10:55 am - Wed, January 11 2017
Gene Hetland said:
Did the Wessington Springs Seminary become Wessington Springs Junior College? My cousin taught music there for a time in probably the 1950s.
11:25 am - Wed, January 11 2017
Kent Binkerd said:
I remember the Leap to Lane sign at the edge of town. I found this article that mentions the originators of those concert series. Scroll to the last article.


http://sanbornjournal.com/2016/04/page/22/
01:33 pm - Wed, January 11 2017
Susan said:
Yes, Wessington Springs Seminary became Wessington Springs Junior College which closed in 1964. Wessington Springs Academy, the high school associated with Wess. Spgs. College survived until 1968.
04:27 pm - Tue, March 14 2017
Gail Arnott said:
Gene - What was your cousin's name? I attended WSCHS 1960-64. Our music prof. was Robert Meadows.
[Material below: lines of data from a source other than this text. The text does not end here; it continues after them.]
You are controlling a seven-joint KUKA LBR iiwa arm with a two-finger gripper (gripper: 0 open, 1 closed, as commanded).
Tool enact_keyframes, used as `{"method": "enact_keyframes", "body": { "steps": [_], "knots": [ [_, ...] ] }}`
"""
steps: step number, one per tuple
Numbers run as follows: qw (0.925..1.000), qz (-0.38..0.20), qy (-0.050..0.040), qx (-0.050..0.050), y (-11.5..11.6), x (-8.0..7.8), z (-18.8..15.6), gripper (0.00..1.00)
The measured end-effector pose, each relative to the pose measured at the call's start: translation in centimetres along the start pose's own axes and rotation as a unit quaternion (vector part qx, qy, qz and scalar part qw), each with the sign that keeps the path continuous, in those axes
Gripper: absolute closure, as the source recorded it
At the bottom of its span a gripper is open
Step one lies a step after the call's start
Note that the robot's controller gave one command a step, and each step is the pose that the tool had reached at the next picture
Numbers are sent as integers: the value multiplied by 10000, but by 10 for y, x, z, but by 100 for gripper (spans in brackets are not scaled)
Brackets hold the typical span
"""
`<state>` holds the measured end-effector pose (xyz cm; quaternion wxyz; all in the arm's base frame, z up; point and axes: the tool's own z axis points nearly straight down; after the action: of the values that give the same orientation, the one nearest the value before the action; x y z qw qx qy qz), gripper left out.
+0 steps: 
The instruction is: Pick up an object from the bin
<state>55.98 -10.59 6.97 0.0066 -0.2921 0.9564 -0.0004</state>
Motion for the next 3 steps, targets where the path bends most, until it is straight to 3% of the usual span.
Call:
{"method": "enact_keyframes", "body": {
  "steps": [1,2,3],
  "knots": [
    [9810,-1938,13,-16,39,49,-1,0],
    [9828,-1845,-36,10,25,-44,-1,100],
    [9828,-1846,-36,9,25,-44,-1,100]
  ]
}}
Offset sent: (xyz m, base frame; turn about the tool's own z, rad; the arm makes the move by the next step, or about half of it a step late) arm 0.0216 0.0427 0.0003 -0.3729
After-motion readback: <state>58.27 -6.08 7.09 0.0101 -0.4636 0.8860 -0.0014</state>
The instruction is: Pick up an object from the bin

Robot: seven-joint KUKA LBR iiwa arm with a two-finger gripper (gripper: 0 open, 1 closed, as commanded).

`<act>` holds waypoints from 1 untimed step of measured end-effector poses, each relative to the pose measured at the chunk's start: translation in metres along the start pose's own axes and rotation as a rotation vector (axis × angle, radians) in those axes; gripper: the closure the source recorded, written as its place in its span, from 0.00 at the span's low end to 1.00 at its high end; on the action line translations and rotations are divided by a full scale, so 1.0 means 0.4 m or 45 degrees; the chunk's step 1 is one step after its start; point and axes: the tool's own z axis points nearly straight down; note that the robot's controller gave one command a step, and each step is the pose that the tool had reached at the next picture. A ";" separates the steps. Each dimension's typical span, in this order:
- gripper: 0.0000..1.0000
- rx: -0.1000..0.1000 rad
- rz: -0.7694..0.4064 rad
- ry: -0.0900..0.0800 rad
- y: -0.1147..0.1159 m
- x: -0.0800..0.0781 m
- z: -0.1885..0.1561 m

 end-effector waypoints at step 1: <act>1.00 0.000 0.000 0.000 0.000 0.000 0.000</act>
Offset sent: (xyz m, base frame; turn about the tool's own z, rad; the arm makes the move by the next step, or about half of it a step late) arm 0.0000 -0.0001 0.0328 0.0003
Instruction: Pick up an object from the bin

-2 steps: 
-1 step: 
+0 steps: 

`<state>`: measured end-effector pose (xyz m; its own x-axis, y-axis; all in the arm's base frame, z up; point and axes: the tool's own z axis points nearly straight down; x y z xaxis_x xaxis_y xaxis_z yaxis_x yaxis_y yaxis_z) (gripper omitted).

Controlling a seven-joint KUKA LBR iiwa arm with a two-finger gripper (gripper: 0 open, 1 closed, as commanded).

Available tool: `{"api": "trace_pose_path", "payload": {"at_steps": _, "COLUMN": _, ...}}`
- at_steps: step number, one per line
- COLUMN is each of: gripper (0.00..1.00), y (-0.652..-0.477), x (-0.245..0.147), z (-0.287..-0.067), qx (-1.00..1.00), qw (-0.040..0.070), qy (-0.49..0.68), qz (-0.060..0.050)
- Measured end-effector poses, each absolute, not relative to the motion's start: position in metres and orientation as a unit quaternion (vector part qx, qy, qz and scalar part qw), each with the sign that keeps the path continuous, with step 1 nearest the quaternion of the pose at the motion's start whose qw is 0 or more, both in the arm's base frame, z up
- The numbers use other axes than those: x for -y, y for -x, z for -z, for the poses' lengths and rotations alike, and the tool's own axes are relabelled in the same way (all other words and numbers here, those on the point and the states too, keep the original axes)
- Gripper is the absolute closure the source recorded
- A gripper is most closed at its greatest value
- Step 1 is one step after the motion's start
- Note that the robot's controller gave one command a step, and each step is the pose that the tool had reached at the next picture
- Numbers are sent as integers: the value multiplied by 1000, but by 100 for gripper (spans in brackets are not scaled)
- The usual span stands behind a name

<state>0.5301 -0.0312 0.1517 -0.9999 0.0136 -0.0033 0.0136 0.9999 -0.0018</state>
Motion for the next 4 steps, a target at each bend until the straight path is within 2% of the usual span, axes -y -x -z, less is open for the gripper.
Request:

12:57 am - Fri, September 22 2017
Shawn Trueman said:
On August 23, 2017, after sunset but before it got dark, I was driving Interstate 90 eastbound just east of the Missouri River. I looked toward the northeast and noticed what appeared to be low mountains. After looking at Google Earth, I realized that these were the Wessington Hills in Jerauld County.

I taught geography at Central Lakes College in Brainerd, Minnesota. Thank you for this informative article about the history of the county.
07:54 am - Fri, January 12 2018
Helen said:
I met a fellow here in MI whose sister attended Wessington Springs Jr. College in the 1950s! Before she graduated the family moved to WI.